DOYLESTOWN, PA — Antios Therapeutics, Inc. announced new data from the Phase 2a clinical trial of ATI-2173, its lead investigational proprietary drug candidate and the only Active Site Polymerase Inhibitor Nucleotide (ASPIN) in clinical development for HBV.
Antios also announced new data on its 4th generation capsid assembly modulator (CAM) program evaluating ATI-1428 and ATI-1645. In the 90-day Phase 2a trial, adult patients receiving ATI-2173 in combination with tenofovir disoproxil fumarate (TDF) showed slower virologic rebound than patients receiving TDF plus placebo after stopping treatment. Additionally, in a nonclinical study, low oral doses of ATI-1428 and ATI-1645 given once-daily blocked hepatic HBV replication and reduced both serum HBV DNA and RNA to undetectable levels. These data were presented at the European Association for the Study of the Liver’s International Liver Congress 2022 (EASL ILC 2022).
Highlights from the EASL Oral Presentation on ATI-2173
- In the 90-day Phase 2a study, at 24 weeks off-treatment, 75% (n=16) of ATI-2173 plus TDF patients did not meet criteria to restart TDF treatment vs. 0% (n=4) in the TDF alone arm
- In the ATI-2173 plus TDF arms (n=16), alanine aminotransferase (ALT) levels normalized on-treatment and no patients receiving ATI-2173 plus TDF experienced ALT flares during the 24-week off-treatment follow-up period
- All patients completed 90 days of dosing with no serious adverse events or dose-limiting toxicities
“These data reinforce our belief that ATI-2173 can act as a bridge on the path to an HBV cure, with the potential to provide a meaningful clinical benefit to patients,” said Douglas Mayers, M.D., Chief Medical Officer, and Co-Founder of Antios. “The slower virological rebound, ALT normalization on-treatment and no off-treatment ALT flares among those on the ATI-2173 combination regimen highlight the promise of the ASPIN mechanism of action – which we believe can be complementary to all other approaches.”

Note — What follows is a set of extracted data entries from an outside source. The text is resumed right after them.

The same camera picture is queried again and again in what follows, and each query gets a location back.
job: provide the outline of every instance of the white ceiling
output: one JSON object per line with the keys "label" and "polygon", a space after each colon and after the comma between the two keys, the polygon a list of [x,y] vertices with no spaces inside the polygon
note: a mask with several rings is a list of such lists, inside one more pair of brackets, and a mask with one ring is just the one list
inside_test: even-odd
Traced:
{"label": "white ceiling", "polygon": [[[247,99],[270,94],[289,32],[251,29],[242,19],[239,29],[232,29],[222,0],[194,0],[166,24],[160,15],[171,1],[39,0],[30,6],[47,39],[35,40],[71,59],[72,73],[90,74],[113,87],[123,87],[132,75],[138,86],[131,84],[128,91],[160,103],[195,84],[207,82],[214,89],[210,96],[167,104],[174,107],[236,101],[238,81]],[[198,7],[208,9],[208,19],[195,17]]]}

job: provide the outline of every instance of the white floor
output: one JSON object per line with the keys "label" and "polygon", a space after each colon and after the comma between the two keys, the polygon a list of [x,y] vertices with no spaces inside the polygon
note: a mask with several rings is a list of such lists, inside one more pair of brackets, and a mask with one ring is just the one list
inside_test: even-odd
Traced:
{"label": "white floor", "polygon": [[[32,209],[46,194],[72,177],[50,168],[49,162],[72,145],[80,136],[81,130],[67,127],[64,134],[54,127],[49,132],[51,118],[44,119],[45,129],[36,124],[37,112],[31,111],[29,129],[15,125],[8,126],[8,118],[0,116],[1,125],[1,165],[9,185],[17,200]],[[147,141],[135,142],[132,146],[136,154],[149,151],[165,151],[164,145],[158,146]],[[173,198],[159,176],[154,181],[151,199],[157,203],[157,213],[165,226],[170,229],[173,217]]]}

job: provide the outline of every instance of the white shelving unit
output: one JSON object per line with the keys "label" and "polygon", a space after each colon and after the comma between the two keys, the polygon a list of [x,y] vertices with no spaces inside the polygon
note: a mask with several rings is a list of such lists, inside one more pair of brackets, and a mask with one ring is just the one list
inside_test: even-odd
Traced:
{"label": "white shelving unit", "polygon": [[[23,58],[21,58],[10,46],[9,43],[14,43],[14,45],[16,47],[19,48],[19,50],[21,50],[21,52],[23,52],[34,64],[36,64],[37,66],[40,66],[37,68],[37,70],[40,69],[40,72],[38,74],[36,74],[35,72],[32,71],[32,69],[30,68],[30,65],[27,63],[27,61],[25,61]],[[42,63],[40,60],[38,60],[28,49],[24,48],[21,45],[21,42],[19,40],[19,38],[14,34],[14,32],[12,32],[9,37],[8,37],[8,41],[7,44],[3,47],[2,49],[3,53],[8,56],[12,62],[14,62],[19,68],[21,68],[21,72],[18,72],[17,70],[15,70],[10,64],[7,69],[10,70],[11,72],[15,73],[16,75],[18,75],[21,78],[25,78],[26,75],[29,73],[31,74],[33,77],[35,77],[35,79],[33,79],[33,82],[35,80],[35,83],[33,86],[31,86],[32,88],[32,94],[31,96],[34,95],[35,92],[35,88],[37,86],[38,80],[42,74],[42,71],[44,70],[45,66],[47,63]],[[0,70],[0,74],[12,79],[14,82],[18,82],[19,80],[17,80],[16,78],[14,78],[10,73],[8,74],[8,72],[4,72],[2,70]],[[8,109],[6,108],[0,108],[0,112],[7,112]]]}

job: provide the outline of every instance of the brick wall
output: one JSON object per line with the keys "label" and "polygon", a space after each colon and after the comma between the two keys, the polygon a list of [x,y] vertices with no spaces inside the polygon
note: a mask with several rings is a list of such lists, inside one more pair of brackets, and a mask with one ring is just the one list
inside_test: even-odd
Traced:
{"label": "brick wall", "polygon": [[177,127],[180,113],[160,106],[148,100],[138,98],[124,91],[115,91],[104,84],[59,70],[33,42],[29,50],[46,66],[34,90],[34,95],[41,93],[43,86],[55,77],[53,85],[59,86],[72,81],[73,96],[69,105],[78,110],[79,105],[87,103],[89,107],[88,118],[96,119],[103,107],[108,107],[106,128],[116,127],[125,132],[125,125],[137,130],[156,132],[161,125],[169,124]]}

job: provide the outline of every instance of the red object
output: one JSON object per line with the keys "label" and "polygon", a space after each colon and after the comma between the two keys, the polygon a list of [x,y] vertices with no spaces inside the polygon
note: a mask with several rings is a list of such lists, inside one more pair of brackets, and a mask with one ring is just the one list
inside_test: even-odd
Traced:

Highlights from the EASL Oral Presentation on ATI-1428 and ATI-1645
- ATI-1428 and ATI-1645 are 4th generation class II CAMs with a novel and unique ultra-potent mechanism of action designed to provide for a more targeted and beneficial antiviral response with an improved clinical safety profile due to the lack of HBV capsid accumulation in liver cells
- ATI-1428 and ATI-1645 have displayed strong nonclinical antiviral activity in a mouse model against the various HBV genotypes and low EC50 shift against naturally occurring variants associated with resistance to past and current CAMs
- In in vivo mouse experiments, ATI-1428 or ATI-1645 blocked HBV replication in the liver of immunocompetent HBV-replicating mice and prevented unnecessary T-cell mediated liver damage through non-accumulation/degradation of empty capsids in the hepatocyte
- Both compounds show safe and potent in vitro and in vivo activity and excellent pharmacokinetic profiles
“The nonclinical data supports our view that clinical development of 4th generation CAM compounds has the potential to provide a safe and effective approach for treating HBV,” said Luca Guidotti, M.D., Ph.D., Deputy Scientific Director of San Raffaele Hospital and Scientific Advisor to Antios. “By preventing the abnormal capsid accumulation that less potent CAMs induce, these ultra-potent CAMs are designed to not sensitize hepatocytes to unnecessary T cell-mediated killing. This may allow the development of safe and effective combinations with therapeutic strategies aimed at immune reactivation.”